ASSIGNMENT
Where the line with "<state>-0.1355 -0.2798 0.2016" appears below, start writing out lines exactly, and finish with the line with "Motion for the", which is included; write out nothing else.

DATA EXCERPT
------
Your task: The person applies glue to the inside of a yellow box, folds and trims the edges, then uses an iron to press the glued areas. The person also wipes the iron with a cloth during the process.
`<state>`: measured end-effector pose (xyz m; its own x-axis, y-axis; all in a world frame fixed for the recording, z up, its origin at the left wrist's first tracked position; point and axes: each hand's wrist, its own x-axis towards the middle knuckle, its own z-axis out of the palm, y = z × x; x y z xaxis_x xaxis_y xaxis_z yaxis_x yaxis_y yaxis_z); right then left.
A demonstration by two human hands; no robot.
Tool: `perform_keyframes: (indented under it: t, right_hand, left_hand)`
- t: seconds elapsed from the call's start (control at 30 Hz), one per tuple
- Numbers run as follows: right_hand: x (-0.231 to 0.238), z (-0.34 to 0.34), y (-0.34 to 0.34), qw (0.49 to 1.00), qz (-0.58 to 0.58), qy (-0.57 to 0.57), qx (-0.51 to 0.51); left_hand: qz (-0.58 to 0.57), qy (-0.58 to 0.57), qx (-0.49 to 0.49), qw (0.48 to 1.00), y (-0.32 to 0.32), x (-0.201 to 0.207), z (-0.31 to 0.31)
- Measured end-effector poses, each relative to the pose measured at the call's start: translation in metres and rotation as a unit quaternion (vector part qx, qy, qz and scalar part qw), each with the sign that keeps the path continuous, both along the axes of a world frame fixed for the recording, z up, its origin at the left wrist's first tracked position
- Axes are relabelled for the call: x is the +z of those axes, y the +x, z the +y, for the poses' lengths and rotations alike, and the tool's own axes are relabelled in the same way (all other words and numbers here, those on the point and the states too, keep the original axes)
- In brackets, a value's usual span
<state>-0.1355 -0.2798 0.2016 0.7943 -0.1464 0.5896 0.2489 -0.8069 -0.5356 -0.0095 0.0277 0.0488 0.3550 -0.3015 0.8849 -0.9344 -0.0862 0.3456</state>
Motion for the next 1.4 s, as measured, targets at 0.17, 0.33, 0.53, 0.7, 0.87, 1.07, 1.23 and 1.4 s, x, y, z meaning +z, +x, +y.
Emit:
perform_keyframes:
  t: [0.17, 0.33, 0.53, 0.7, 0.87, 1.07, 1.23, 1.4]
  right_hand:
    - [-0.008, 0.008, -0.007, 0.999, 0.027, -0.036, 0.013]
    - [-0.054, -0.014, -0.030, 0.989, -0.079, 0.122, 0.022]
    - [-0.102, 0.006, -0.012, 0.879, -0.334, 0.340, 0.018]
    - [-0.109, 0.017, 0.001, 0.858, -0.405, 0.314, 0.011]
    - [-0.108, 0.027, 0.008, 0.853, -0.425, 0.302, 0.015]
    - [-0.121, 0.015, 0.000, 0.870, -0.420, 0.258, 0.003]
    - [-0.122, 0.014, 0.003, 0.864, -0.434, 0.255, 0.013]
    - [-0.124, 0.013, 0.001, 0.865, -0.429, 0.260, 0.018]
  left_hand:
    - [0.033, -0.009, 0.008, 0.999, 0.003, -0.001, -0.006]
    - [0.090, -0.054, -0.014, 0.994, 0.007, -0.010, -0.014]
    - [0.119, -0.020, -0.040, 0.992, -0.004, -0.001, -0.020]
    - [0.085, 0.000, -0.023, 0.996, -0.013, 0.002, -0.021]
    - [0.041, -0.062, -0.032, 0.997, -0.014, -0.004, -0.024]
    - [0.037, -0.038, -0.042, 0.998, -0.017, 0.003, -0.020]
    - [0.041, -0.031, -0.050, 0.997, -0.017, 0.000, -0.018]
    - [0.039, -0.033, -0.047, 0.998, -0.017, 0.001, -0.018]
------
SOLUTION FOR THIS PROBLEM
<state>-0.1355 -0.2798 0.2016 0.7943 -0.1464 0.5896 0.2489 -0.8069 -0.5356 -0.0095 0.0277 0.0488 0.3550 -0.3015 0.8849 -0.9344 -0.0862 0.3456</state>
Motion for the next 1.4 s, as measured, targets at 0.17, 0.33, 0.53, 0.7, 0.87, 1.07, 1.23 and 1.4 s, x, y, z meaning +z, +x, +y.

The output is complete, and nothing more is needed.